Income limit for My First Home up to RM5,000

The income limit of individual borrowers for My First Home Scheme (SRP) will be increased from RM3,000 to RM5,000 per month effective January 2013.

This enhancement was one of the SRP’s eligibility criteria slated for improvement under Budget 2013’s announcement last year, Cagamas SRP Bhd said yesterday.

For joint borrowers, it said the income limit had been increased up to RM10,000 per month, subject to the individual borrower’s income not exceeding RM5,000 per month.

“In addition, the requirement for a savings record equivalent to three months installment and minimum employment of six months will be abolish,” Cagamas SRP said.

It said the scheme allowed homebuyers to obtain 100% financing from participating banks, enabling them to own a home without having the need to pay a 10% downpayment.

“Cagamas SRP will guarantee the initial 10% of the loan under the scheme,” it added.

Cagamas was mandated in 2011 to play an active role of helping young, working Malaysians in the private sector to own their first homes under the SRP. - By The Star

1 comment

January 7, 2013 at 11:19 PMcondomana

Below is what Spore Housing Minister Khaw Boon Wan had to say about profiteering by developers :-

"In some recent EC launches, super-sized ECs units were offered and snapped up by buyers who did not appear to be from the "sandwiched" households. Understandably, there was public indignation at such deviations (both by some developers and some buyers) from what we had intended ECs to serve.

The developers explained that such super EC units were a minority and that they had priced them low (that was why they were snapped up by buyers who could actually afford private properties). The media reported that one such developer priced its super penthouse at $470psf, while selling the other smaller typical EC units at $770psf.

I was initially baffled by this. Why would the developer short-change itself? Why not sell more normal-sized EC units at a higher $psf, and make more profit? The space for one super penthouse, for example, can be used to build 2 or 3 normal-sized EC units.

As I probed, I discovered that the developer had not short-changed itself.

Let me illustrate: a super EC unit of 3,500 sqft may comprise 2,500 sqft of built-in space and 1,000 sqft of private roof terrace.

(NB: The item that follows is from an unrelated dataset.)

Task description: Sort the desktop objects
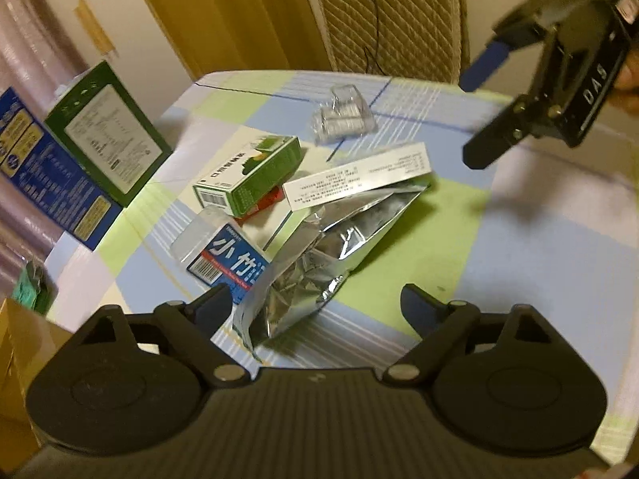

Now, outdoor roof terraces are actually free space, space that developers do not have to pay development charges. URA allows this to encourage developers to build more outdoor space open to the sky, for the enjoyment of the residents. Developers can use this free space to develop private OR communal roof terraces, and they are NOT counted as GFA (gross floor area).

Communal sky terraces have been effective in promoting greenery and providing useful common amenities for residents in our residential developments. However, the creation and sale of super-sized private roof terraces (at the expense of communal sky terraces), is increasingly prevalent. What is happening at the roof top in the form of private roof terrace is also happening on the ground floor where it is referred to as "private enclosed space (PES)" for the buyer.

Developers' selling off free spaces to make additional profit for themselves is not improper under current URA rules. But as more developers do so, with larger private roof terraces and PES, communal space in the development that benefits all residents will correspondingly shrink. There is a further downstream problem as some buyers may be disappointed later on, when they find out that these outdoor spaces that they have paid for are not allowed to be covered up or enclosed.

I have directed URA to review this policy and have it fixed."

This is a good example of space being used up for luxury purposes, and consequently depriving the average people of the space they need. Unfortunately, our authority is not as responsive as Spore's.